- _GOAL OF THE EXERCISE_: Print, exactly as they appear in the listing below, the lines from the line with "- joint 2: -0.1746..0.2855" to the line with "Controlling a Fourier", with both end lines kept.

**** COLLECTED MATERIAL ****

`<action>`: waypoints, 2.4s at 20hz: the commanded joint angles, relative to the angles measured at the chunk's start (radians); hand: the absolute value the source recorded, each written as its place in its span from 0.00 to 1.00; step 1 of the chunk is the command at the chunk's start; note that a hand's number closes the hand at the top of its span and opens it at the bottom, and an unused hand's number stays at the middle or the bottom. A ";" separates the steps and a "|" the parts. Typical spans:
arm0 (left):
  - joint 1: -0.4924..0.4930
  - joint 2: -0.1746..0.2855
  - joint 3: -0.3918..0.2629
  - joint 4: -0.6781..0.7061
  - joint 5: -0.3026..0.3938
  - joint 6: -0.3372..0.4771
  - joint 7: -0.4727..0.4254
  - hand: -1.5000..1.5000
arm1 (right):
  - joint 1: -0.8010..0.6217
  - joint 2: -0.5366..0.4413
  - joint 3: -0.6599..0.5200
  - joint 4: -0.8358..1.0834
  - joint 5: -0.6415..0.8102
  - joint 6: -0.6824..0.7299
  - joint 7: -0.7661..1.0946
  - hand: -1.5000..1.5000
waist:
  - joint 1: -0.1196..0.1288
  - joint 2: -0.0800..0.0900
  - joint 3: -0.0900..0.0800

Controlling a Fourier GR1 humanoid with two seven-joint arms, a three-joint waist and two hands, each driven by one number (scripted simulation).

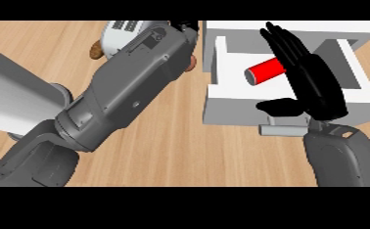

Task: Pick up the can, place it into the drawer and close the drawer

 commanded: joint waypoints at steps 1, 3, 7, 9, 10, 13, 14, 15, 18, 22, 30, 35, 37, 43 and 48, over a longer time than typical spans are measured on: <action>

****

- _TASK RESPONSE_:
  - joint 2: -0.1746..0.2855
  - joint 3: -0.3918..0.2629
  - joint 4: -0.6781..0.7061
  - joint 5: -0.3026..0.3938
  - joint 6: -0.3372..0.4771
  - joint 7: -0.4727..0.4254
  - hand: -1.5000..1.5000
arm1 (right):
  - joint 1: -0.8010..0.6217
  - joint 2: -0.5366..0.4413
  - joint 3: -0.6599..0.5200
  - joint 4: -0.8358..1.0834
  - joint 5: -0.6415..0.8102
  - joint 6: -0.6824..0.7299
  - joint 7: -0.7661..1.0946
  - hand: -1.5000..1.5000
waist:
  - joint 1: -0.1196..0.1288
  - joint 2: -0.0800..0.0900
  - joint 3: -0.0900..0.0800

Controlling a Fourier GR1 humanoid with two seven-joint arms, a three-joint waist and two hands, each driven by one number (scripted simulation).

With this, the answer is finished.